Courthouse clocktower lighting considered

Courthouse clocktower lighting considered
Dave Mast

The Holmes County courthouse in Millersburg has received a major facelift over the past year, including a new copper cupola, fixing the eaves and other deteriorated parts and newly painted steps. The next project will be to enhance the lights that will showcase the cupola, clocktower and Lady Justice at night.

                        

Beautification on the Holmes County Courthouse will continue, with the next phase including putting a spectacular nighttime appeal on the clocktower that should make the courthouse a centerpiece visual for anyone coming into Millersburg from any direction.

The Holmes County commissioners met with Dean Anderson of BluShift Wireless to discuss the options available to them in bathing the courthouse clocktower and Lady Justice in lights that will enhance the beauty of the courthouse at night.

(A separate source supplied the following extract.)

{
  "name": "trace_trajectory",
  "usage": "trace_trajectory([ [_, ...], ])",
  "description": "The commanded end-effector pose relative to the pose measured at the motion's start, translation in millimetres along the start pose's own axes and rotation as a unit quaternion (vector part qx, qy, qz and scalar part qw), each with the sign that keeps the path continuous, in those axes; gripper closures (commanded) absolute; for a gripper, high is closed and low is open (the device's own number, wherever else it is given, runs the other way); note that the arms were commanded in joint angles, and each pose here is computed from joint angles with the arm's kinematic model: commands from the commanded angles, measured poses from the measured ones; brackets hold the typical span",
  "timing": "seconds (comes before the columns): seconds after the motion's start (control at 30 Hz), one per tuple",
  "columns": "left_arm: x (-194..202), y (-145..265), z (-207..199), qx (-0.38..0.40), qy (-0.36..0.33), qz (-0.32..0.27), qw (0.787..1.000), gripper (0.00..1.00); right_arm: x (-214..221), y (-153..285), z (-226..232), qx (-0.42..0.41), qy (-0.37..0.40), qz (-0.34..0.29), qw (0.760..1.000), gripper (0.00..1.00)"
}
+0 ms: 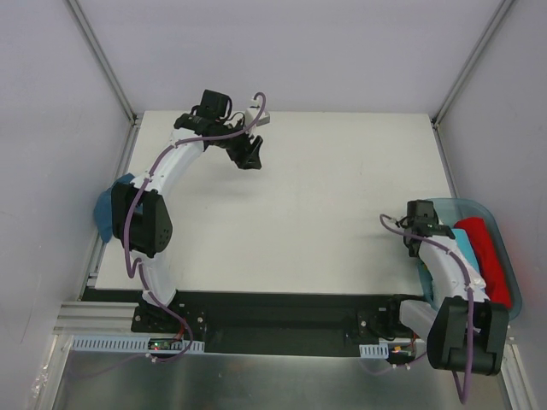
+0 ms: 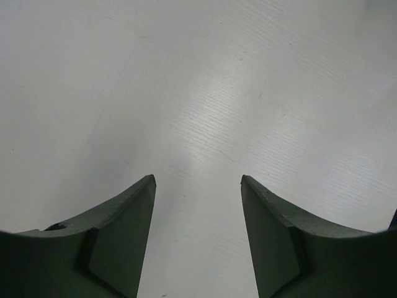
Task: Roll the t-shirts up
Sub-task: Place the T-shirt in the bin.
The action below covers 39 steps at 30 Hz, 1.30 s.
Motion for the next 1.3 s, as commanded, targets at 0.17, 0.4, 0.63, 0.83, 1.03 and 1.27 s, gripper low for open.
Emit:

Old, historical courthouses are often a draw for tourists who enjoy seeing the many courthouses dotting Ohio’s 88 counties, and the goal of the commissioners is to enhance the beauty of the Holmes County courthouse by illuminating the tower, Lady Justice and inside the clock faces.

The clocktower currently has the ability to light from the four towers surrounding the clocktower, so the electrical capabilities are already in place to further enhance the nighttime visibility of the tower.

“There’s lighting the tower, and then there’s lighting the tower the way it should be,” said commissioner Dave Hall.

BluShift’s Anderson said there are several options to lighting the tower, with an adjustable spot being the best option to increase the opportunity create warmer and cooler lighting options that can be changed from season to season or to fit certain holiday seasons.

“You would be able to alter the temperature of. the light as well as the brightness,” Anderson said. “I would do a control board for all four corners of the tower.”

Anderson said there is variety in the quality of lights, ranging from $150 to $1,500 per light. He said to properly light the tower and Lady Justice it would take no more than six lights to properly light the clocktower.

He suggested going with RGBW (Red, Green, Blue, White) lights. Anderson said while adding the white into the equation would create a little additional cost, adding the white to would bring out a true white rather than having a mix of the RGB colors create a false white, which he said doesn’t look as clean.

“As long as there’s power, we know there is data connectivity, so it won’t be hard to do,” Anderson said. “The controllers will all work off low frequency so they will be high range, so we won’t have to run a lot of wires.”

One concern with lighting will be working around creating shadows from the iron fencing that surrounds each of the four towers.

He also said low profile lighting would create the prettiest appeal to accent the tower.

The commissioners requested he provide them with several options so they can decipher which route they’d like to pursue.

Anderson said he will get out on the exterior of the tower to gain some understanding of the electrical capabilities currently in place on the tower.

As for lighting the inside of the clocktower in a way that would create the possibility to make each of the four clock faces glow with seasonal colors, Anderson said that would not be difficult to create and easy method to switch from color to color without having to climb into the tower itself.